▸ EXERCISE DIRECTIONS:
Please return the whole listing exactly.

▸ GIVEN MATERIAL:
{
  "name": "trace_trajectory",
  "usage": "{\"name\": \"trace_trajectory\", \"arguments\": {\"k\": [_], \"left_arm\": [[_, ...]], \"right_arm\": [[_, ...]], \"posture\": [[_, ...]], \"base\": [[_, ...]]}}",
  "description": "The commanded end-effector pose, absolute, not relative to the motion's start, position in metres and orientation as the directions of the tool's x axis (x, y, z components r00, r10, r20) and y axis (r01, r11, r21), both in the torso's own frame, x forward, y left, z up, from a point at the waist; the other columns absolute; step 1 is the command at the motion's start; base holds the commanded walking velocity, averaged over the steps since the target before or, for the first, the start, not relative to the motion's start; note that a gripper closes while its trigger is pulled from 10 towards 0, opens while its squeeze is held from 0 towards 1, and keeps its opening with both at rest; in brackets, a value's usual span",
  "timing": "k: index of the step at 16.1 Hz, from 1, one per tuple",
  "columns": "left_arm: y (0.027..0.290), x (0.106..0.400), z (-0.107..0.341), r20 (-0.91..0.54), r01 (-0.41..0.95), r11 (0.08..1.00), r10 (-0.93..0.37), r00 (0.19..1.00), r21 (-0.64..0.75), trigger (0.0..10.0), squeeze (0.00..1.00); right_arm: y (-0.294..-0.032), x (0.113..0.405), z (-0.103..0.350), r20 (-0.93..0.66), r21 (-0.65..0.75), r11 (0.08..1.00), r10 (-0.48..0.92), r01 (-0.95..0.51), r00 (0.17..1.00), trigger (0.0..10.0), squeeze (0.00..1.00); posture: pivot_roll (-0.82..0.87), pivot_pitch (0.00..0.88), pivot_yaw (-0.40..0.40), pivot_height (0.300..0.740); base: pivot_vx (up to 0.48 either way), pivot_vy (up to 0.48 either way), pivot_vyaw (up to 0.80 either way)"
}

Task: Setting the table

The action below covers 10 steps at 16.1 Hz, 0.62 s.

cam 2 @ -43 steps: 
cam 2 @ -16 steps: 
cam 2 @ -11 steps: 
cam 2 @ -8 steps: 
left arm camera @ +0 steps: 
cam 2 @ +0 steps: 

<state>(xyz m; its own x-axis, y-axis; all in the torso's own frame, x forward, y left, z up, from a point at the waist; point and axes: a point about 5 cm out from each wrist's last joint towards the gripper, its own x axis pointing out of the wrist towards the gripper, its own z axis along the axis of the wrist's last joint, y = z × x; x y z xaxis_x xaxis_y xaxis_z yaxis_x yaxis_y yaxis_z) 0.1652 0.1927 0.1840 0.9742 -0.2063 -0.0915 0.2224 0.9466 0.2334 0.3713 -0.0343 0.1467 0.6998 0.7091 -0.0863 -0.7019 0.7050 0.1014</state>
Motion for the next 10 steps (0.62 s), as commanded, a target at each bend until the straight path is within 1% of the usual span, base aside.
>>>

▸ RESPONSE TO THIS TASK:
{
  "name": "trace_trajectory",
  "usage": "{\"name\": \"trace_trajectory\", \"arguments\": {\"k\": [_], \"left_arm\": [[_, ...]], \"right_arm\": [[_, ...]], \"posture\": [[_, ...]], \"base\": [[_, ...]]}}",
  "description": "The commanded end-effector pose, absolute, not relative to the motion's start, position in metres and orientation as the directions of the tool's x axis (x, y, z components r00, r10, r20) and y axis (r01, r11, r21), both in the torso's own frame, x forward, y left, z up, from a point at the waist; the other columns absolute; step 1 is the command at the motion's start; base holds the commanded walking velocity, averaged over the steps since the target before or, for the first, the start, not relative to the motion's start; note that a gripper closes while its trigger is pulled from 10 towards 0, opens while its squeeze is held from 0 towards 1, and keeps its opening with both at rest; in brackets, a value's usual span",
  "timing": "k: index of the step at 16.1 Hz, from 1, one per tuple",
  "columns": "left_arm: y (0.027..0.290), x (0.106..0.400), z (-0.107..0.341), r20 (-0.91..0.54), r01 (-0.41..0.95), r11 (0.08..1.00), r10 (-0.93..0.37), r00 (0.19..1.00), r21 (-0.64..0.75), trigger (0.0..10.0), squeeze (0.00..1.00); right_arm: y (-0.294..-0.032), x (0.113..0.405), z (-0.103..0.350), r20 (-0.93..0.66), r21 (-0.65..0.75), r11 (0.08..1.00), r10 (-0.48..0.92), r01 (-0.95..0.51), r00 (0.17..1.00), trigger (0.0..10.0), squeeze (0.00..1.00); posture: pivot_roll (-0.82..0.87), pivot_pitch (0.00..0.88), pivot_yaw (-0.40..0.40), pivot_height (0.300..0.740); base: pivot_vx (up to 0.48 either way), pivot_vy (up to 0.48 either way), pivot_vyaw (up to 0.80 either way)"
}

Task: Setting the table

The action below covers 10 steps at 16.1 Hz, 0.62 s.

cam 2 @ -43 steps: 
cam 2 @ -16 steps: 
cam 2 @ -11 steps: 
cam 2 @ -8 steps: 
left arm camera @ +0 steps: 
cam 2 @ +0 steps: 

<state>(xyz m; its own x-axis, y-axis; all in the torso's own frame, x forward, y left, z up, from a point at the waist; point and axes: a point about 5 cm out from each wrist's last joint towards the gripper, its own x axis pointing out of the wrist towards the gripper, its own z axis along the axis of the wrist's last joint, y = z × x; x y z xaxis_x xaxis_y xaxis_z yaxis_x yaxis_y yaxis_z) 0.1652 0.1927 0.1840 0.9742 -0.2063 -0.0915 0.2224 0.9466 0.2334 0.3713 -0.0343 0.1467 0.6998 0.7091 -0.0863 -0.7019 0.7050 0.1014</state>
Motion for the next 10 steps (0.62 s), as commanded, a target at each bend until the straight path is within 1% of the usual span, base aside.
>>>

Now the answer is complete.